§ Exercise
Scan the records for the word "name". Report each line where it occurs.

§ Data for the task

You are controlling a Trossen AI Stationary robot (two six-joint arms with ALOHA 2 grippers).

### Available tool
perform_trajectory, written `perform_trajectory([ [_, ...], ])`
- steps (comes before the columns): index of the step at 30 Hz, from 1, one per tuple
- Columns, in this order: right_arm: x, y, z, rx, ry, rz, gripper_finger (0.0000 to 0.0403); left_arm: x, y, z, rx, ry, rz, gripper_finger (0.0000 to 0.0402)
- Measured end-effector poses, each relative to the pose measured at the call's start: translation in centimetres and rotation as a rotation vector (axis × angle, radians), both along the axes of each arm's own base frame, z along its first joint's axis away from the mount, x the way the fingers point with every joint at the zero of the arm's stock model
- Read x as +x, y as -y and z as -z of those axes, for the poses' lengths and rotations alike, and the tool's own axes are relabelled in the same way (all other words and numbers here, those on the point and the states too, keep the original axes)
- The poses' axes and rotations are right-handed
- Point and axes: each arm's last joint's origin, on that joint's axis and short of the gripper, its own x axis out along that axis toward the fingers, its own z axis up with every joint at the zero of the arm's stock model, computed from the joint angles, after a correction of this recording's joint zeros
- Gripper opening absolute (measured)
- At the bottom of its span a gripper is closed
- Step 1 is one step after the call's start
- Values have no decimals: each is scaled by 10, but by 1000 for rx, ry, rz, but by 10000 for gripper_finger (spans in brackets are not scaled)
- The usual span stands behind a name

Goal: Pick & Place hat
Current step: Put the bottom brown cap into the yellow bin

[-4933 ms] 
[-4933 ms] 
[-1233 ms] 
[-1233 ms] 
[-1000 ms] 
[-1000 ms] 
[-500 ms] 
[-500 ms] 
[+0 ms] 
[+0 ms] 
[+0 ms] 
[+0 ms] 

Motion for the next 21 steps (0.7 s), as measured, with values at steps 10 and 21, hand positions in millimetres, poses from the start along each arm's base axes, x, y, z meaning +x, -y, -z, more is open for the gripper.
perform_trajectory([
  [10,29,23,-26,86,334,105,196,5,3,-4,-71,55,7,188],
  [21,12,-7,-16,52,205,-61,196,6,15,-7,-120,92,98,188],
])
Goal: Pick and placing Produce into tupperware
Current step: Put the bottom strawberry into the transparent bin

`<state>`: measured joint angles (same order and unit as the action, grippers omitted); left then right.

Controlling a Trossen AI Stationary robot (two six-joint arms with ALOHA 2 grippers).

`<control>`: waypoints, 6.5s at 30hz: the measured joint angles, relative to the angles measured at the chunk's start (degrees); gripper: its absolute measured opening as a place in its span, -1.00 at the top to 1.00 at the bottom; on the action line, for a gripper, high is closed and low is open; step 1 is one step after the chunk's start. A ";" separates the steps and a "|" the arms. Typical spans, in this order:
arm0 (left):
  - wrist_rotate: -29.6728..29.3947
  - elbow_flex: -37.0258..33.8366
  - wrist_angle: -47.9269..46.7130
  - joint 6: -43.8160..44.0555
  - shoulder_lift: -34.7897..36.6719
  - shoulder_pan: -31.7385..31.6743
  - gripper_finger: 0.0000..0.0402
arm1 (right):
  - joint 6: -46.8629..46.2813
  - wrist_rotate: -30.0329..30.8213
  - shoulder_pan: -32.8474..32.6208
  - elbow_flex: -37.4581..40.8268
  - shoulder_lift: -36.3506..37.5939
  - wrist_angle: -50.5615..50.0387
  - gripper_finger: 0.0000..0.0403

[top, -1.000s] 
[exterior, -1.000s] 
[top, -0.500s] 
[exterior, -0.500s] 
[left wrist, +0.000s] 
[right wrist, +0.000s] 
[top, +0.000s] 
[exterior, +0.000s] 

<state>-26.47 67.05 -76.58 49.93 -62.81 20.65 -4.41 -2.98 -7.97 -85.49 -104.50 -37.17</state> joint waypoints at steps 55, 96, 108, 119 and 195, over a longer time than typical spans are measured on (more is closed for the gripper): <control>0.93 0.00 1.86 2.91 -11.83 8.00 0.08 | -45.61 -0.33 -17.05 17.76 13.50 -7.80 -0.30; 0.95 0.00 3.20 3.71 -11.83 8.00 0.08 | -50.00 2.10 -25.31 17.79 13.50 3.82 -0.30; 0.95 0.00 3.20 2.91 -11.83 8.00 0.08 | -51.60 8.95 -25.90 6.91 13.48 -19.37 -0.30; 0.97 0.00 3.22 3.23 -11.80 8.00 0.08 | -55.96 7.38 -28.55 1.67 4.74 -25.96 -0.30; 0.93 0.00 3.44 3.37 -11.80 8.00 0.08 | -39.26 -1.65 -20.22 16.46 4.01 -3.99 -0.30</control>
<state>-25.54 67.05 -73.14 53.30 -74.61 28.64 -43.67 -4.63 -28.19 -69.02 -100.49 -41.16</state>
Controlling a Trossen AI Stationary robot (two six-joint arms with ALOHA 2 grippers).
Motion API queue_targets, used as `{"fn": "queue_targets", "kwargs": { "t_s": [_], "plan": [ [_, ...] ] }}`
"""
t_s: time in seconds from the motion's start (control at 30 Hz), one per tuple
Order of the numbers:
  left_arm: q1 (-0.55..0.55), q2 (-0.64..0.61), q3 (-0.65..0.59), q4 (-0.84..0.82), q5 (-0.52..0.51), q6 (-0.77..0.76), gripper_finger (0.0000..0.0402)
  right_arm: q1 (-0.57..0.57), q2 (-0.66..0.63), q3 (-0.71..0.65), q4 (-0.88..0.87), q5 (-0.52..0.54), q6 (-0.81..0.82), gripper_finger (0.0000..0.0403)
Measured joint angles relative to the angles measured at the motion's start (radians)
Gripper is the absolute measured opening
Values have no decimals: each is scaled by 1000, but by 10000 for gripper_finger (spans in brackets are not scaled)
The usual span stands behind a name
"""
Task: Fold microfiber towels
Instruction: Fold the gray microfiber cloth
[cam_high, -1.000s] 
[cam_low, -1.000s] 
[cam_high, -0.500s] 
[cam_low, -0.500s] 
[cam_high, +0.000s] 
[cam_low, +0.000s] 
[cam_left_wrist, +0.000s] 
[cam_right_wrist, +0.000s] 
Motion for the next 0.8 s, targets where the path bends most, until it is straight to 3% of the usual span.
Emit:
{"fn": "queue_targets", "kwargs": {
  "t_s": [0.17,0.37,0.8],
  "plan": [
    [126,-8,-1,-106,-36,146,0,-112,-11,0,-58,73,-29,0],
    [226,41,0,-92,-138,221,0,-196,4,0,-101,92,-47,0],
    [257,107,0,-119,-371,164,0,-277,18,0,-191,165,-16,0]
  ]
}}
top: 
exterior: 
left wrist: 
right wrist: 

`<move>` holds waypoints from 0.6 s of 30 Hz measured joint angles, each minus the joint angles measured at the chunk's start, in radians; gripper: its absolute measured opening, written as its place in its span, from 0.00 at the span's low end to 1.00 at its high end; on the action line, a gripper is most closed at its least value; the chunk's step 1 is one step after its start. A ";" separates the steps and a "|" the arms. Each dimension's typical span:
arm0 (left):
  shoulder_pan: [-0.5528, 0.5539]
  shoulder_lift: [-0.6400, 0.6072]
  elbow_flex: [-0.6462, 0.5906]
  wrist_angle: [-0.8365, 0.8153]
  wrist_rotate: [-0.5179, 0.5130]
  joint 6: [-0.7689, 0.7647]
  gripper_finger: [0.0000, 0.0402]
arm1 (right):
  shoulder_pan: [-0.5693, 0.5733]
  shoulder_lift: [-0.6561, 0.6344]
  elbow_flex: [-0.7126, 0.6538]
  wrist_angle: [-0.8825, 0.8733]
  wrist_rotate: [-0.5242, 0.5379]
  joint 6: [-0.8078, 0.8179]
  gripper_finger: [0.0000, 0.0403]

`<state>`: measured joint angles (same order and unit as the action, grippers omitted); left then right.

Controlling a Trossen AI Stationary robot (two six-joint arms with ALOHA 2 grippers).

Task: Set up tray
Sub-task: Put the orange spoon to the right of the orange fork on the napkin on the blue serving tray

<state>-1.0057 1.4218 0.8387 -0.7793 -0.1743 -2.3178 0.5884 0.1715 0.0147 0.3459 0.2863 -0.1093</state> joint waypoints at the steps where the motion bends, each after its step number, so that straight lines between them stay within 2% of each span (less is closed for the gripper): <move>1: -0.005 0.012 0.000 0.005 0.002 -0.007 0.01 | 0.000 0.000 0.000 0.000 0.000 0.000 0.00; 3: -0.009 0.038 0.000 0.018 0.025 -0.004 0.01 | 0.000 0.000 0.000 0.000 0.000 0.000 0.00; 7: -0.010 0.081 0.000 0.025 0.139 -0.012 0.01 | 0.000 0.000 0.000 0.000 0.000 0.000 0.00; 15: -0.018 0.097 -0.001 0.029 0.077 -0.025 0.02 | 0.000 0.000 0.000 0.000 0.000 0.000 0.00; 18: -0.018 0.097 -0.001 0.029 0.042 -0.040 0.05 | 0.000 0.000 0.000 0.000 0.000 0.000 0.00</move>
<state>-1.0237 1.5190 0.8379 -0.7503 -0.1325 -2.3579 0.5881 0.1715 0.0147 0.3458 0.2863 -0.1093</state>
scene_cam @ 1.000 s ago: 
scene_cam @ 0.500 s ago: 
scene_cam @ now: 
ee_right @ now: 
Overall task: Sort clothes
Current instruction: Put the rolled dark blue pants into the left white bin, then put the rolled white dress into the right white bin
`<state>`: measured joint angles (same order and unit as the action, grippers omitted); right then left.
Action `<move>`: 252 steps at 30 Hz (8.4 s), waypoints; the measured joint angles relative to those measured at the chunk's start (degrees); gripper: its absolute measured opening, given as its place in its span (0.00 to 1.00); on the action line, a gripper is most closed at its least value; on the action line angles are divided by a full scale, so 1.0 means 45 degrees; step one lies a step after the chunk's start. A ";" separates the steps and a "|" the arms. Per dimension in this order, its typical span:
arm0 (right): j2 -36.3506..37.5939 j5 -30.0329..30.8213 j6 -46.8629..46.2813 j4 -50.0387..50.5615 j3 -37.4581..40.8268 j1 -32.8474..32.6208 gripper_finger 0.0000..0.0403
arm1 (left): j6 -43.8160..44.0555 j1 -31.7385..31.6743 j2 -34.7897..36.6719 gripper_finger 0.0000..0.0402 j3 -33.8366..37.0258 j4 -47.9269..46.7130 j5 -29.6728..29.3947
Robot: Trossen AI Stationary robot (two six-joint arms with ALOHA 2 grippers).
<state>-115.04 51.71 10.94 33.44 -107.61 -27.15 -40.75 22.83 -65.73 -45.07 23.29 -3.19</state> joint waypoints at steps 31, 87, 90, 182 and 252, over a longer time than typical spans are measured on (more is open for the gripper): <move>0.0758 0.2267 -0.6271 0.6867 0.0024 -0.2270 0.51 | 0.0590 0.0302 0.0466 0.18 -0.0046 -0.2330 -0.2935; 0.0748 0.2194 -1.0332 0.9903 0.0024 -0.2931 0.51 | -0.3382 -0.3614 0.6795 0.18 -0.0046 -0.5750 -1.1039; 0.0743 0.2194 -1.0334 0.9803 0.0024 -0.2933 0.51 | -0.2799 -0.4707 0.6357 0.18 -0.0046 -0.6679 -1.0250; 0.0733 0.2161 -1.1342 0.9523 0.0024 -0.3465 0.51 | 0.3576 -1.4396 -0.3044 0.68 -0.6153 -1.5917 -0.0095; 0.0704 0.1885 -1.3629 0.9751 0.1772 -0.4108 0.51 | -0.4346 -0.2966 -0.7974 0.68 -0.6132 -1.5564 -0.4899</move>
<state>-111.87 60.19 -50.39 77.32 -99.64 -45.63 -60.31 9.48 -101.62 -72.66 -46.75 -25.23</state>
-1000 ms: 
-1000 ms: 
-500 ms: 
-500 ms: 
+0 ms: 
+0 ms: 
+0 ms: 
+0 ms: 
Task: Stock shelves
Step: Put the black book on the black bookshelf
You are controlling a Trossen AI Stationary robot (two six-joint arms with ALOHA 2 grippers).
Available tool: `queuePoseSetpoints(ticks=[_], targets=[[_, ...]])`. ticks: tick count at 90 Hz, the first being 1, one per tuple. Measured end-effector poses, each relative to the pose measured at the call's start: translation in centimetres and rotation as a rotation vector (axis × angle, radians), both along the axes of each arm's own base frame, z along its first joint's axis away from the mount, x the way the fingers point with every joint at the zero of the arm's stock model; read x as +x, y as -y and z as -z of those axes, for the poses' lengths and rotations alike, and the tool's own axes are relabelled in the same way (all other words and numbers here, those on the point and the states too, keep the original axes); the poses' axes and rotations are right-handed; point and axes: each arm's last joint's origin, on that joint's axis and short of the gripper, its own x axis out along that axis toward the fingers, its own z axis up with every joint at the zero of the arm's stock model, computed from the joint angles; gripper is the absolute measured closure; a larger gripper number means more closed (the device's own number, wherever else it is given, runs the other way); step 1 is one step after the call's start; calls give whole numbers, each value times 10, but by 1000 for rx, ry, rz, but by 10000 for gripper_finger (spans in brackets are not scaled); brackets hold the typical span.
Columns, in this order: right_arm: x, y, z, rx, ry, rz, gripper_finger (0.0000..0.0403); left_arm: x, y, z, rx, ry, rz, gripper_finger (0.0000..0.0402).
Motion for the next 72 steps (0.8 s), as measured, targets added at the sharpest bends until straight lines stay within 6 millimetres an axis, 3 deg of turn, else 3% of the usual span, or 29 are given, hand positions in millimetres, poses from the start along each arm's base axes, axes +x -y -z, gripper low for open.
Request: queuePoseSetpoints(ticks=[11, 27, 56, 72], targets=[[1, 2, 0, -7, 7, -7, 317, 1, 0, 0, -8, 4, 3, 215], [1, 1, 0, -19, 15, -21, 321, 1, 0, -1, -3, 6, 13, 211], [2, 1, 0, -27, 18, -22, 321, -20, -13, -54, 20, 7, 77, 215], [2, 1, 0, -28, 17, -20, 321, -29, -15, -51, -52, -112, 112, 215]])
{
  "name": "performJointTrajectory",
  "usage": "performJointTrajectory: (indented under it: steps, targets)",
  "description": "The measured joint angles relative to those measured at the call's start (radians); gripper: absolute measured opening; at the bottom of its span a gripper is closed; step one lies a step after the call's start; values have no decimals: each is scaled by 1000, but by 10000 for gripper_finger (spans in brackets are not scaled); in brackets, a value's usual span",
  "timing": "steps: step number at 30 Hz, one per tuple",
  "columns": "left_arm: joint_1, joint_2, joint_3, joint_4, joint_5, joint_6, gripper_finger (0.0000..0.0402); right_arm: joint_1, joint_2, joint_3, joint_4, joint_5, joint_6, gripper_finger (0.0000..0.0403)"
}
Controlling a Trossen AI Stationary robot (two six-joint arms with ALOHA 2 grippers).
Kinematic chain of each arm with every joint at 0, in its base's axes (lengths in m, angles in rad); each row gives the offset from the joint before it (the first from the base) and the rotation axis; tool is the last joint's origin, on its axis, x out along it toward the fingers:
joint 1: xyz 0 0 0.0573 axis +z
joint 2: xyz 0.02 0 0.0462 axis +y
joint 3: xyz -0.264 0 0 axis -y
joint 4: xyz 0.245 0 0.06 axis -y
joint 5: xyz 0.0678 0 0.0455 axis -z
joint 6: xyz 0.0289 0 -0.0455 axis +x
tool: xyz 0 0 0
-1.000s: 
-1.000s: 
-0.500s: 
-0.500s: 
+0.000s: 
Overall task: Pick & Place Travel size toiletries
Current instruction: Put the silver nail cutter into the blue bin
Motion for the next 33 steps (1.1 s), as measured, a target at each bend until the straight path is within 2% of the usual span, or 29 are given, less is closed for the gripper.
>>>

§ Solution to the problem
- The usual span stands behind a name
The usual span stands behind a name
  "name": "performJointTrajectory",

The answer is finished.